Just when you think things are looking up, as the mobilization of the Rang De Basanti generation brought Manu Sharma to justice, a new "hot story" happens to remind you that the more things change, the more things stay the same. In this case, it was the Noida serial killer (or killers) and the strong evidence that the cops ignored the pleas of the poor people they'd sworn to protect. That is, unless the oath specifies that their meant to serve the rich--which would explain a lot.

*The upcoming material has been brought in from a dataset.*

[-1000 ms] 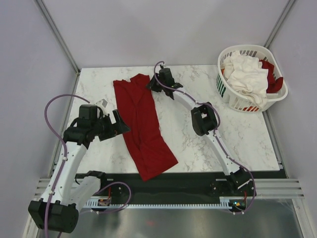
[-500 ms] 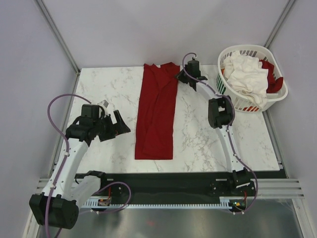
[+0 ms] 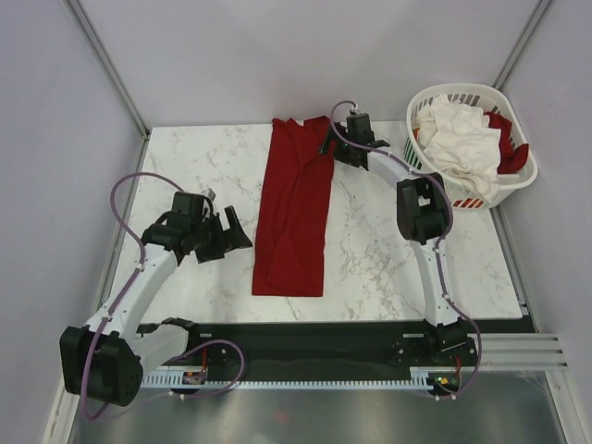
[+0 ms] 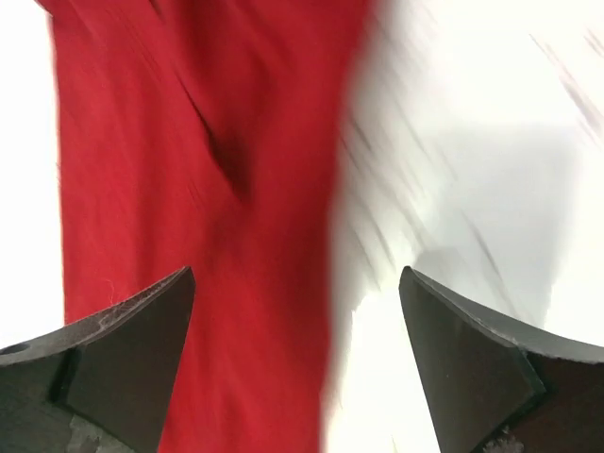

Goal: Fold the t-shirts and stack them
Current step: Fold the tshirt

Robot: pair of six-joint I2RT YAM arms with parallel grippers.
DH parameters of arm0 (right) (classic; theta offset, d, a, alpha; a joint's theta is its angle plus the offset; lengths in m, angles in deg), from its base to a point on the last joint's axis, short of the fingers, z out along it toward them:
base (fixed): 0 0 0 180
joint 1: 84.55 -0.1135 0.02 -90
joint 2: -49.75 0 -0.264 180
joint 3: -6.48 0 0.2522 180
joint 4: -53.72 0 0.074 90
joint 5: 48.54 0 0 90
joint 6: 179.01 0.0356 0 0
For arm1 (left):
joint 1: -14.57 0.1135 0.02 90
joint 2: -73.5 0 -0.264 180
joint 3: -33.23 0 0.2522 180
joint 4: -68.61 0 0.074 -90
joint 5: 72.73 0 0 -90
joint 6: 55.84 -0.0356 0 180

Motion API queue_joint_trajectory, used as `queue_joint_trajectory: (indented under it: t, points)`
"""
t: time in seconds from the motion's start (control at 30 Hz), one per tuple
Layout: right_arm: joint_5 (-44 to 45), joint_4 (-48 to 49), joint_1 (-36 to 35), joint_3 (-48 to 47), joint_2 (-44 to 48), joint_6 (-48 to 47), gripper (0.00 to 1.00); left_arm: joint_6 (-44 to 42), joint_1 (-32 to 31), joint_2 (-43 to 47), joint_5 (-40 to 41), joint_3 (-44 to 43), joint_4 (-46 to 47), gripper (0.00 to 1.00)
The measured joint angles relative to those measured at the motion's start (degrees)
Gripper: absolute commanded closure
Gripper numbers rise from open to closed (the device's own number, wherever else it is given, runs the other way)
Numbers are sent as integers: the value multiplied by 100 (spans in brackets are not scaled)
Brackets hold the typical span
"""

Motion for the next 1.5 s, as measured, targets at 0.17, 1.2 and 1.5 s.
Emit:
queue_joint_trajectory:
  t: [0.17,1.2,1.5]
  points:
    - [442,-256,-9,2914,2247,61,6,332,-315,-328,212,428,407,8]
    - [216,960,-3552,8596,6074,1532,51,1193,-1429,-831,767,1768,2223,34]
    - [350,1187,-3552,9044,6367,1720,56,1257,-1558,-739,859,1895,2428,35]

Naturally, there's been a lot of furor following the discovery of the bodies in Noida (at least 17 children according to the last update I read, for those of you in foreign lands who don't trawl the AP and BBC updates). But I think one aspect of Indian policing and its faults hasn't gotten the attention it warrants: To an outside observer, it looks like their investigative procedures, both in terms of following clues and collecting evidence for subsequent trials, are far from adequate. I'm no expert, mind you, and I'm speaking in my unofficial capacity as a guy who sits on his ass watching TV, not having done any reporting on this story or spoken with anyone in the police about how they work. But both the Manu Sharma case and the Noida case suggest to me not only malfeasance/negligence/corruption, but also simple incompetence. For instance, with the TV cameras rolling, the police seemed to be digging up the Noida property without any effort to take note of how the bodies had been concealed or even taking much care to make sure they didn't damage the bones etc. In one shot, I distinctly remember seeing some constable-type standing back sortof holding his nose (ok, not literally, but he had that "I'm not touching THAT" posture) while a laborer-type got his hands dirty in the pit picking up a skull or something and wiped it off with an old rag. Now, I'm guessing CSI is pretty much bullshit. But this did not strike me as cutting edge police work.